Berkeley Diary

Masaki YAMAOKA



Jun/15/2005  My Findings of Word Lag(6) One-Way VS. Ippo Tsuko

      In the first week that I came to Berkeley from Japan, I stayed in the Hotel Durant located along Durant Avenue. This street is very wide with five lanes. Both sides of the street are used as parking areas, and cars run on the three center lanes. It was a strange scene for me, because all the cars ran in the same direction. I could see a road sign. Looking from the hotel, it indicated with a right-ward pointing arrow and a phrase that the street, though it has five lanes, is "ONE WAY." This street is eastbound. The next street north is Bancroft Way, also a one-way street with four lanes. However, this street is westbound. Likewise, parallel to Bancroft and further south of the campus, Haste Street is westbound and Dwight Way is eastbound. The Downtown Berkeley grid is the same as that of my hometown Kyoto City.

      In Japan, there are also many one-way streets. We call them "ippo tsuko" (=one direction passage) in Japanese. But most one-way streets in Japan are narrow with only one lane. In my town, Hachioji, there are many narrow streets. Most of them are one-way. Because Hachioji is lacated in a hilly region, the streets are narrow and bent.

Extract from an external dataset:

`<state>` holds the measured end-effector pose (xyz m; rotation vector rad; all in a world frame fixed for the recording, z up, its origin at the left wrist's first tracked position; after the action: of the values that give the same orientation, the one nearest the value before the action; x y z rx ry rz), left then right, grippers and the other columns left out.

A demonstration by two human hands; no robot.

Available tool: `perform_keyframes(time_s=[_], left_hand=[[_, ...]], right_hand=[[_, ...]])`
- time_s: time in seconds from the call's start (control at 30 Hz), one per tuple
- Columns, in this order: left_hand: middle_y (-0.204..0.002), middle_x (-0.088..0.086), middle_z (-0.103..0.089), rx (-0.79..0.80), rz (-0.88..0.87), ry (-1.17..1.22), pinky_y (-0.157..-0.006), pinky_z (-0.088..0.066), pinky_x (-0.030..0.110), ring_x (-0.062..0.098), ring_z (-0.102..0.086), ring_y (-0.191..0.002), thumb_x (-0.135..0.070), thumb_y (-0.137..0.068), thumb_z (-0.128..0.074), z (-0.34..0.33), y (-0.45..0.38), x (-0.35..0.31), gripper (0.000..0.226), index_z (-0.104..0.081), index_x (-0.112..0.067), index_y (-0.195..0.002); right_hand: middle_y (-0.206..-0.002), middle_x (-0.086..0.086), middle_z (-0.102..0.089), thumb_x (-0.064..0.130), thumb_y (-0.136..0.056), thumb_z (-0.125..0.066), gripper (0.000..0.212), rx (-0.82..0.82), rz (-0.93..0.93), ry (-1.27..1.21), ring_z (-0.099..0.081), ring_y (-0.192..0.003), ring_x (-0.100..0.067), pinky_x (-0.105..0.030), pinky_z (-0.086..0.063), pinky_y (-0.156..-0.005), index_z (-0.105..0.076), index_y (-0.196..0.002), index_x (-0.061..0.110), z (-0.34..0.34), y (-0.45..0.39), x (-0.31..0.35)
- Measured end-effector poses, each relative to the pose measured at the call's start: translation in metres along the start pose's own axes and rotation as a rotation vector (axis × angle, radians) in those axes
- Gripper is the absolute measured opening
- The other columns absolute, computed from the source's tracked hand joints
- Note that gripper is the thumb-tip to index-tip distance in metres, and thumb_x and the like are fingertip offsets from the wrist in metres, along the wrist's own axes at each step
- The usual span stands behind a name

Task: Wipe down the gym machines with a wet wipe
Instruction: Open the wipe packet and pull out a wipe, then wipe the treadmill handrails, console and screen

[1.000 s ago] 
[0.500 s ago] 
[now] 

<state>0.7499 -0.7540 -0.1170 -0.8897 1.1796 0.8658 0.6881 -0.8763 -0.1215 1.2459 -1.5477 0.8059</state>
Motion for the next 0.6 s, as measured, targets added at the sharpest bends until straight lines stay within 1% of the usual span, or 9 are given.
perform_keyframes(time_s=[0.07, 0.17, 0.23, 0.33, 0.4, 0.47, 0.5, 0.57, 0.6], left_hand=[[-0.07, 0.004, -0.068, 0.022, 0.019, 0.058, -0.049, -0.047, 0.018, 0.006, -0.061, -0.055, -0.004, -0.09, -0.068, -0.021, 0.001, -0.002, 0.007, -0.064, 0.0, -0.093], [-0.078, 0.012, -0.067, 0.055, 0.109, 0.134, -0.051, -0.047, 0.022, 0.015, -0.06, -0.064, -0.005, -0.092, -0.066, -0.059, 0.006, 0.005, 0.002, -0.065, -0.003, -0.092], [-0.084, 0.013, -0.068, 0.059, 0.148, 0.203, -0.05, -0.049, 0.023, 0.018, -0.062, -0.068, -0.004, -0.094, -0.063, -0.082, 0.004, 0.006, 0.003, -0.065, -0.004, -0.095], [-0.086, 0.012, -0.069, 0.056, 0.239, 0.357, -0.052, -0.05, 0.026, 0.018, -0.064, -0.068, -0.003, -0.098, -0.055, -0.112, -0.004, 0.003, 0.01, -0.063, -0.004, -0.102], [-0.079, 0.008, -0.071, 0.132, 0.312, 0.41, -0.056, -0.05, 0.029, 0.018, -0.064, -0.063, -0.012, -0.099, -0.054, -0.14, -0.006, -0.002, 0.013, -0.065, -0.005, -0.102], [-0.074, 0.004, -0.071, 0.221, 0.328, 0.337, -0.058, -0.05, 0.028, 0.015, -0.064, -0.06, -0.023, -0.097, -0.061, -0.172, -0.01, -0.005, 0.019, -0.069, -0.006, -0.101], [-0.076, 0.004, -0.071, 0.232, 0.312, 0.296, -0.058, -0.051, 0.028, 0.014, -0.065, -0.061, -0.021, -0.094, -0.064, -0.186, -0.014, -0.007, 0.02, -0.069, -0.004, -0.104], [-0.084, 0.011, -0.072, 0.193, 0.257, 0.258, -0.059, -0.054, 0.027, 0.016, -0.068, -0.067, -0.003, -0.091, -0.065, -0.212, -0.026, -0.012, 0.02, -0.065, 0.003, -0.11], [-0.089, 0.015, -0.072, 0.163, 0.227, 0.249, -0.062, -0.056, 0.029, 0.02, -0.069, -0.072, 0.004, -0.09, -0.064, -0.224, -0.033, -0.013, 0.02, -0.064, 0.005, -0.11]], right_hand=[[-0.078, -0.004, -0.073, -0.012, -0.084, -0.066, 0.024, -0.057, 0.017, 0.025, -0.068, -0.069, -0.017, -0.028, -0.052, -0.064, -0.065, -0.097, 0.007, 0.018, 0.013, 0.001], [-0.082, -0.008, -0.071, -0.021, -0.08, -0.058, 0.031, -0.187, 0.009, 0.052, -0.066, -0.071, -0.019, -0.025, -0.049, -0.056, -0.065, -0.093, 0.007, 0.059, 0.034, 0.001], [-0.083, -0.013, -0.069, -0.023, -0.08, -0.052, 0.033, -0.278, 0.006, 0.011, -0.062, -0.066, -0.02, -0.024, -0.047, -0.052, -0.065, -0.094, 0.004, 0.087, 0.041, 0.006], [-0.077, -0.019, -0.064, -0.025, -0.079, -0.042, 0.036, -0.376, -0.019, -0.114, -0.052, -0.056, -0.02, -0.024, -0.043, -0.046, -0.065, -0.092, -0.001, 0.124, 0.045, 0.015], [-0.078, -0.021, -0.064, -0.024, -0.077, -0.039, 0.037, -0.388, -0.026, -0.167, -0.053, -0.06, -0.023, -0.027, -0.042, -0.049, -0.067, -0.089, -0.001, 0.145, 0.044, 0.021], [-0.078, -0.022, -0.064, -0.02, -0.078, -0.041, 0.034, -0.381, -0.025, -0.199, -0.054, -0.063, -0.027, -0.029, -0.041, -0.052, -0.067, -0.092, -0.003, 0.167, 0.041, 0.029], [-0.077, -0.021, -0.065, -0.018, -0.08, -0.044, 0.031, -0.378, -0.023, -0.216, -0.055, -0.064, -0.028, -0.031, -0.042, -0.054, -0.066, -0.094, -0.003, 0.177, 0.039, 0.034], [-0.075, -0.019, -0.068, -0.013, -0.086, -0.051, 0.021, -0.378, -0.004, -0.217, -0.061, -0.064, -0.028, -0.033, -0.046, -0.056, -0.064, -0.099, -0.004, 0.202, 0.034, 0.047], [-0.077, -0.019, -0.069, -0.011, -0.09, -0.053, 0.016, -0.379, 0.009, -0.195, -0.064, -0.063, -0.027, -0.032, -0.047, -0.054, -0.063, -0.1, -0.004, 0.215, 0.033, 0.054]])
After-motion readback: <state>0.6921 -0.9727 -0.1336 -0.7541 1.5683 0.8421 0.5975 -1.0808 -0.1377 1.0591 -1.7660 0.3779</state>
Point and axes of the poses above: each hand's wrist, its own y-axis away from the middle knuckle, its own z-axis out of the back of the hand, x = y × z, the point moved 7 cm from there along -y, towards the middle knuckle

When driving, we have to take care which streets are one-way. Otherwise, we will end up going in the wrong direction against our will.

      In Downtown Berkeley, Durant Avenue, Bancroft Way, and other streets are wide and straight. I didn't know the reason why they are one-way. Recently I found a website which explains the reason why the nation created one-way streets in downtown. Acording to the website, the target is safety and rationality based on city planning as follows (summary):

       One-way streets have the advantage that pedestrians and drivers need only look one way when watching for traffic. And one-way streets also permit higher average speeds because signals on a one-way grid can be synchronized to allow drivers in all directions to proceed indefinitely at a fixed rate of speed. A semblance of synchronization can be approached on a two-way grid only if signals are more than a half-mile apart, and even then it is less than perfect. Traffic on two-way streets, for example, is often delayed by special left-turn signals, which aren't needed on one-way grids. Faster speeds on signal-synchronized one-way streets increased road capacities without laying more pavement. Since the increase is in the average rate of speed, not the top speed, increased speeds pose no loss in safety. One-way streets not only have greater capacity than two-way streets, they save the space that two-way streets require for left-turn lanes.

        I think the word "one-way" is very simple and convenient. It is easier to recognize on the road for citizens than the Japanese term "ippo tsuko." Japanese people often say "ittsu" in abbreviation. The word is convenient, but informal. In English, we call ordinary two-direction streets "two-way." But in Japanese we don't say "niho tsuko." I think the phrase "ippo tsuko" is inconvenient.